# What's wrong with...



## Mrs.G (Nov 20, 2010)

I posting this thread, not to cause upset, but because of genuine curiousity.
My husband and I have chosen to be childfree. I have learned to keep this to myself, because people get aggressive when I reveal that. This is such a personal choice, so I don't understand where all the anger comes from. The old "You'll change your mind.." nonsense is infuriating, because who are these fools to make my decisions for me? :soapbox:
In case people on TAM are wondering why I don't want kids, these are my reasons: a health condition that would be worsened by pregnancy, reluctance to compromise sex life by screaming babies and kids interrupting, being throughly disgusted by the idea of carrying and pushing out a baby, as well as not wanting to have my body ravaged and fattened by a child. I'm even feeling nauseous writing about it. 
The last and most compelling reason is my abusive childhood. Most abusive parents come from abuse, just like my mother did. I know better than to abuse a child, however I do have a very bad temper and low tolerance for disrespect or defiance from kids. My anger issues have greatly improved with maturity and therapy, but they will always be lurking under the surface.
I hope that the parents on TAM can tell me what's wrong with being childfree. :scratchhead:


----------



## WhereAmI (Nov 3, 2010)

Not a thing! 

People tend to think their perception is reality. The love for their children is so strong that they can't imagine anyone NOT wanting to feel that. Sadly, they don't take the time to see things from other perspectives. 

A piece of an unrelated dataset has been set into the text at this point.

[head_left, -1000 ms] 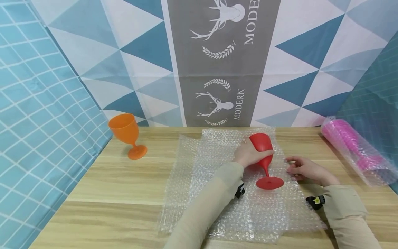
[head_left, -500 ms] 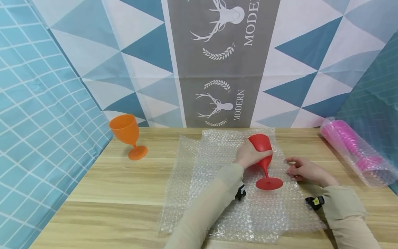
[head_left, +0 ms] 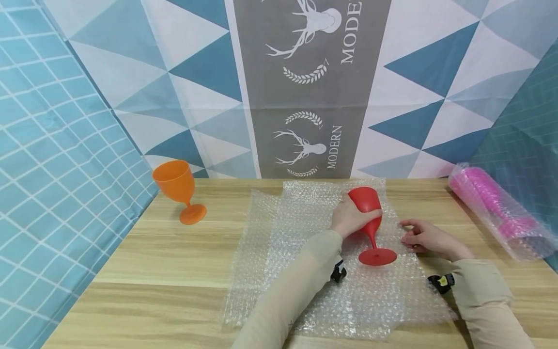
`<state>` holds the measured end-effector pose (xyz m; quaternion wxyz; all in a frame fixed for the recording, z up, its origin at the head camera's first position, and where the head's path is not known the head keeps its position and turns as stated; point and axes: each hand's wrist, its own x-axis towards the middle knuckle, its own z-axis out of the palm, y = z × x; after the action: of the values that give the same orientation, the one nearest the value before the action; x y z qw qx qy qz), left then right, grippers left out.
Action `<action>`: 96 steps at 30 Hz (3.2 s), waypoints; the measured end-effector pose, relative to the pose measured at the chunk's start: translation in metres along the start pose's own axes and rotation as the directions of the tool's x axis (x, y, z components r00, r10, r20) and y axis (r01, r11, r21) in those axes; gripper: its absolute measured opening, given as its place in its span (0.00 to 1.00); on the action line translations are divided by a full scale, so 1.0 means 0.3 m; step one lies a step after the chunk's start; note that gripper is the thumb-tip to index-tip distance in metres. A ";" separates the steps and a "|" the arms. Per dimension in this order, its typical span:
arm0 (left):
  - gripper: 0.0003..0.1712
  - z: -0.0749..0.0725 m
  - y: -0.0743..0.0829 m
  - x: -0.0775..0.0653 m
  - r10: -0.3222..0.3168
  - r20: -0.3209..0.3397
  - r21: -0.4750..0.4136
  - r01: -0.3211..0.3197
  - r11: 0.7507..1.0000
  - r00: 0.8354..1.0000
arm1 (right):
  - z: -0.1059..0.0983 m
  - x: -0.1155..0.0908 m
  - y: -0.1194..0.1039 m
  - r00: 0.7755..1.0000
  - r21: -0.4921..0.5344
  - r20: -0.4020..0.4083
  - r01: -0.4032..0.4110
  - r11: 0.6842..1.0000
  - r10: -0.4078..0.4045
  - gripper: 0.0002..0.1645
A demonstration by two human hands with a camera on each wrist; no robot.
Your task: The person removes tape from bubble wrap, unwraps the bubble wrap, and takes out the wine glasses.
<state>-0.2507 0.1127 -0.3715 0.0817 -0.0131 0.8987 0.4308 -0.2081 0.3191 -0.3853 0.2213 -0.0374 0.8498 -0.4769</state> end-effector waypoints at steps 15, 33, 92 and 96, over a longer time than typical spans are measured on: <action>0.48 -0.036 -0.005 -0.007 0.152 -0.015 -0.104 -0.153 0.983 0.988 | -0.002 -0.005 -0.009 0.999 -0.044 -0.006 -0.036 0.998 0.036 0.36; 0.52 -0.117 -0.012 0.000 0.234 -0.068 -0.189 -0.243 0.951 0.970 | -0.003 0.001 0.006 0.999 0.042 0.028 0.024 0.999 -0.025 0.35; 0.56 -0.546 -0.214 0.007 0.243 -0.351 -0.306 -0.356 0.883 0.904 | -0.007 -0.003 -0.002 0.998 0.028 0.035 0.047 0.998 -0.048 0.36; 0.56 -0.581 -0.225 0.012 0.243 -0.396 -0.299 -0.375 0.878 0.885 | -0.006 -0.004 -0.002 0.999 0.029 0.034 0.041 0.999 -0.042 0.37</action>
<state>-0.2716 -0.0649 -0.3170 -0.1528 0.0421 0.7924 0.5891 -0.2078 0.3206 -0.3836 0.2265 -0.0599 0.8381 -0.4926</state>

I love my children and I'd do it all over again given the choice. However, I can see why someone would choose to live child-free. Children are a choice and with most choices there are positive and negative consequences. The negatives were worth it to me, they're not to you. I don't see why people think that's wrong.


----------



## F-102 (Sep 15, 2010)

The W and I agreed to only one child, and it works beautifully for us. But we also get the same type of guff: "Why don't you have more?", "So, when are you going to have another child?", "Oh, you'll come to your senses", "Isn't that selfish", "She's going to be lonely", "She'll hate you for it later", "Parents with only one child have no right to call themselves 'real' parents".

So, I reply:
"It's OUR decision, and it works fine for us".
Or, sometimes:
"Last I checked, I was married to her, not you, so this ain't your place."


----------



## Mom6547 (Jul 13, 2010)

Mrs.G said:


> I posting this thread, not to cause upset, but because of genuine curiousity.
> My husband and I have chosen to be childfree. I have learned to keep this to myself, because people get aggressive when I reveal that. This is such a personal choice, so I don't understand where all the anger comes from.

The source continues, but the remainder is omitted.